Abstract

Herein the synthesis and characterization of nanocrystalline η-Al2O3 materials with different morphologies, including dense nanofibers, hierarchically porous microbeads, and highly ordered mesoporous thin films and powders is reported. These materials were fabricated by facile polymer templating, nanocasting, and electrospinning routes using preformed aluminum-oxo-hydroxo species as the building blocks.

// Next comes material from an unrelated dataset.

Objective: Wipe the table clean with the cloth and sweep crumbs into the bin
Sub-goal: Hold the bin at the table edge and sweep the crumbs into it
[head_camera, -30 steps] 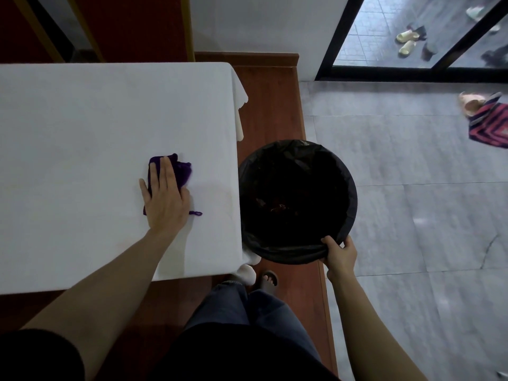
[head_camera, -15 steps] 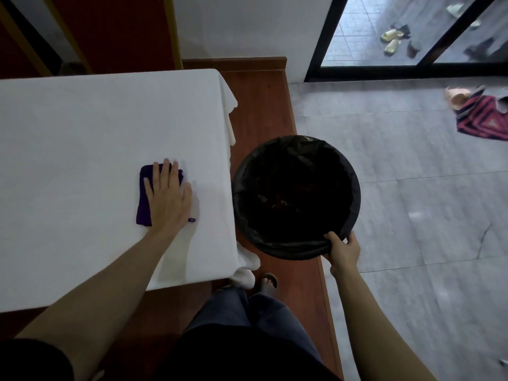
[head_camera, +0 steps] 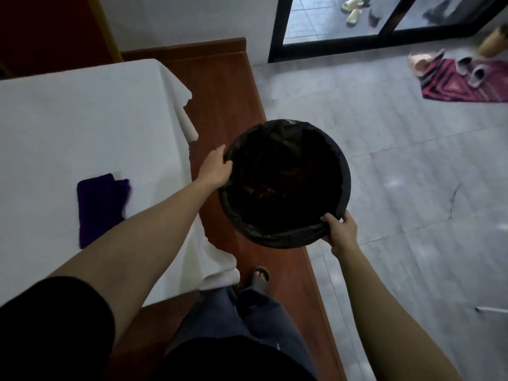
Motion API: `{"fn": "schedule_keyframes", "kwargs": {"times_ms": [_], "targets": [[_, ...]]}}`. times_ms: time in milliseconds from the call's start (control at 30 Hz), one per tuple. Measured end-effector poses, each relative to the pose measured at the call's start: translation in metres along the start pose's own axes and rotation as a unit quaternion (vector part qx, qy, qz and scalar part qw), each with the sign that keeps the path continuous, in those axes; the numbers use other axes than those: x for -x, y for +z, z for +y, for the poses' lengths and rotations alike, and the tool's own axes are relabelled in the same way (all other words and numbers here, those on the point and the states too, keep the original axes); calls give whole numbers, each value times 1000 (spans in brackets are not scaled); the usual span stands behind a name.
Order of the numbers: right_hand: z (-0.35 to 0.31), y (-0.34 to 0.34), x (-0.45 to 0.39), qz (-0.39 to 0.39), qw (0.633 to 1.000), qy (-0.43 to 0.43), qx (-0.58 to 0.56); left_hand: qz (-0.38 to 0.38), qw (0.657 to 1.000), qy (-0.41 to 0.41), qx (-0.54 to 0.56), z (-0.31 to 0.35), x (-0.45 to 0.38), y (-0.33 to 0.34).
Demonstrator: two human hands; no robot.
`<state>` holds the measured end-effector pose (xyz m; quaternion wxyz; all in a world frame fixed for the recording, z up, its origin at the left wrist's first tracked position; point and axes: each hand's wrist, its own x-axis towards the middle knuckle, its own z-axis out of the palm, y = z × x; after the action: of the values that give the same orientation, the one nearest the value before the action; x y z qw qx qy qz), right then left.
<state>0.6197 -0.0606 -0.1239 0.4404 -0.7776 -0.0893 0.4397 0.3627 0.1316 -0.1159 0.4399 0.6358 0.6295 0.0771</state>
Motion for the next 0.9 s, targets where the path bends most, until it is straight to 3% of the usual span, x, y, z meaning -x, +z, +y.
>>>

We show that the oligomeric building blocks used in this work can be formed under nonaqueous conditions with benzyl alcohol as the oxygen donor and further converted to the eta-phase of Al2O3 at temperatures above 700 °C. Electron microscopy, X-ray diffraction, grazing incidence small-angle X-ray scattering, X-ray photoelectron spectroscopy, and physisorption studies collectively verify that the different η-Al2O3 materials are well-defined at the nanoscale and the microscale after annealing in air at temperatures as high as 1000 °C. In addition, data obtained on polymer-templated thin films show that both cubic and 2D-hexagonal structures with large pore sizes between 10 and 30 nm can be achieved. These data also show that the conversion of the initially amorphous frameworks comes at little cost to the ordering of the pore-solid architectures. Overall, we believe that the synthesis parameters described here provide a blueprint for future nanomaterials.